Mi sa che devo andare
da un terapeuta, che argini un tal mare
di voluttà che l’anima mi guasta;
ahi, perché aver non posso vita casta?
O servitú! però, l’è deliziosa;
ve n’è di peggio, certo…
onde lagnare troppo non mi posso
di quest’eterno mattutino osso******,
morning boner, com’usa dire l’anglio.
E a strangolarmi è dolce questo ganglio.

O questa, che è quella che ha ricevuti piú applausi:


Essere antileopardiano

Leopardi mio, che noia,
in te non vedo un’ombra né di gioia
né d’ironia! Lo so, son miope, è vero;
in te vedo soltanto il cimitero,
non il giardin, non l’oasi di pensiero;
ma lascia ch’io mi crògioli
nella facile cosa,
lascia che la mia mente resti ’nfosa
di quella voluttà che alberga in chi
mai della vita il nòcciolo capí,
e della scorza s’accontenta e gode.

Leopardi, t’odio; il genio tuo mi rode;
ti sminuirò finché mi resti fiato;
e non vi sembri ingrato
il mio fare; son solo
uno che sta a sguazzar nel proprio brolo,
nel proprio cretto inetto e cretinetto,
e gretto, e cosí via.


È risultato vincitore del giuoco dell’Officina dei Canti, infine, l’autore dei tre soprariportati esempi, il Maestro Palasciano, con 380 punti, contro i 315 del Maestro Bellini, i 240 del professor Ventre e i 127 del dottor Maggio. Ma va detto che il sistema d’attribuzione dei punteggi, basato in grossa parte sulla quantità dei versi, è risultato premiare soprattutto la velocità compositiva, piuttosto che la qualità letteraria (almen secondo il gusto dei giurati); talché il Palasciano, vero Pennalesta, ha additato il vincitore morale nel Bellini, quest’ultimo avendo ricevuto piú «V» dalla giuria (vedi regolamento, a piè del post precedente). E Ingenito ha premiato tutti e quattro con la nomina a giurati del Premio Leopardi, che partirà a settembre, con tanto di gettone di presenza.



Marco Palasciano introduce l'Officina dei Canti. In prima fila sono le tre giurate,
con al centro Pina Lamberti Sorrentino, in abito leopardato in onor di Leopardi.

A chiudere in bellezza, Palasciano ha recitato Il sabato del villaggio, cosí come in apertura di serata aveva dato lectura del frammento «Odi, Melisso: io vo’ contarti un sogno» e dei canti Alla luna, L’infinito e – per passare in breve, indi, alla gara – Scherzo, stando il testo di quest’ultimo a origine del nome Officina dei Canti, e stando il leggerlo a sottolineatura del fatto che, mancando il tempo, sarebbe pur mancata ahimè la lima.

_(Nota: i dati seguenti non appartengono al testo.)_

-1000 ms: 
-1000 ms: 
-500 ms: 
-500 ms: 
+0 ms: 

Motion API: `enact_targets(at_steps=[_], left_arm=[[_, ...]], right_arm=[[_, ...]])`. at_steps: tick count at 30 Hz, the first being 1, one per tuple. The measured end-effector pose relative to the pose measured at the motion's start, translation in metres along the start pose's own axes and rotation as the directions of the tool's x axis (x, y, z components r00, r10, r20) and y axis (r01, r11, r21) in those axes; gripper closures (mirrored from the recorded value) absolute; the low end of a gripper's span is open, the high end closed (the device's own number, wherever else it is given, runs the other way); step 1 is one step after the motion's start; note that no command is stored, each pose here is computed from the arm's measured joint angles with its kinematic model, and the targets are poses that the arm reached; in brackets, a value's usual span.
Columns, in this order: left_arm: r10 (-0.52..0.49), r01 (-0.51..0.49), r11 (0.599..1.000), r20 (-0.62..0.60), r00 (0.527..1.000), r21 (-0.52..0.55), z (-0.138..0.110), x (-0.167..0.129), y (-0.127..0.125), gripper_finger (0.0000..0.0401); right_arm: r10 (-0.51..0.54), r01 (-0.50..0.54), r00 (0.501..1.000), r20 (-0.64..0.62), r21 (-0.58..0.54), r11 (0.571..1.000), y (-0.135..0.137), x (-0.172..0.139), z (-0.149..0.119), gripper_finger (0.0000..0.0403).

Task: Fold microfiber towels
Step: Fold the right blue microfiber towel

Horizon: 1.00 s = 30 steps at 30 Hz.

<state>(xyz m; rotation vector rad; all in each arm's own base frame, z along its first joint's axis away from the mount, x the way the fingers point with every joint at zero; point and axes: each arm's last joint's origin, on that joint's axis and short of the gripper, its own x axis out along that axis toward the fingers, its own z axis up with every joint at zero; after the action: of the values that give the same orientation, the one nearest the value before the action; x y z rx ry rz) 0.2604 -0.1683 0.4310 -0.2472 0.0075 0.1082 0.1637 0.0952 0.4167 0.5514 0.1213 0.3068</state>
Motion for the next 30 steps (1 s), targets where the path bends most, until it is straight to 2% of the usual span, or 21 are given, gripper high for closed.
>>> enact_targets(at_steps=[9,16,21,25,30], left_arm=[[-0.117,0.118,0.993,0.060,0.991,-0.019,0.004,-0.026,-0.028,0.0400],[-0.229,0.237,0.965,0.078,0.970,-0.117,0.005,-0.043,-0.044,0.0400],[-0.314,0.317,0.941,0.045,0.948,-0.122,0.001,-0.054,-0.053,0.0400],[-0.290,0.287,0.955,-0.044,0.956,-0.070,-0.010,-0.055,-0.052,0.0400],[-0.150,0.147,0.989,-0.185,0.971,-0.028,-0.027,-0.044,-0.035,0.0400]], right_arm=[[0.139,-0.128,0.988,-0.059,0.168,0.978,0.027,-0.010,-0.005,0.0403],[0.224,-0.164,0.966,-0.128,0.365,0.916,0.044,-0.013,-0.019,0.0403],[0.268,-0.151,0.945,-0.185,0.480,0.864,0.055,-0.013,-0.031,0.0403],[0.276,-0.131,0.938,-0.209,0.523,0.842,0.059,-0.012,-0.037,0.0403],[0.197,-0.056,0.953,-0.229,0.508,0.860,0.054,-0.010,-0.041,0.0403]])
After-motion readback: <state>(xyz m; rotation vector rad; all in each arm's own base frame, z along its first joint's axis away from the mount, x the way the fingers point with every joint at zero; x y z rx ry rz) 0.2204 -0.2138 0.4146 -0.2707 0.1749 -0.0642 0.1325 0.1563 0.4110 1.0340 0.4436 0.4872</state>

E l’anno prossimo? Claudio Finelli avanza al microfono una proposta shock: trattare dell’omosessualità di Leopardi (che in Napoli faceva quel che Pasolini a Roma) e del complesso rapporto tra il poeta, follemente innamorato, e l’eterissimo e fin troppo razionale Antonio Ranieri. Quel ch’è certo, è che s’è ormai presa una bella avviata; e che nessuno potrà osare dire che sian cosa noiosa (non a Napoli, perlomeno) le celebrazioni leopardiane.



* Alla luna, 15.

** Il sabato del villaggio, 19.

*** La sera del dí di festa, 2.

**** Ultimo canto di Saffo, 58-62: «E tu cui lungo / amore indarno, e lunga fede, e vano / d’implacato desio furor mi strinse, / vivi felice, se felice in terra / visse nato mortal».

***** Stessa urna adoperata, a novembre scorso, nel giuoco del Laboratorio musicale; vedi qui.

****** In inglese, per l’esattezza, osso dicesi bone; boner vale, gergalmente, pene eretto, errore grossolano (cfr. il nostro cazzata) ecc. Qui una simpatica video-lezione sul come prendersi cura del proprio morning boner.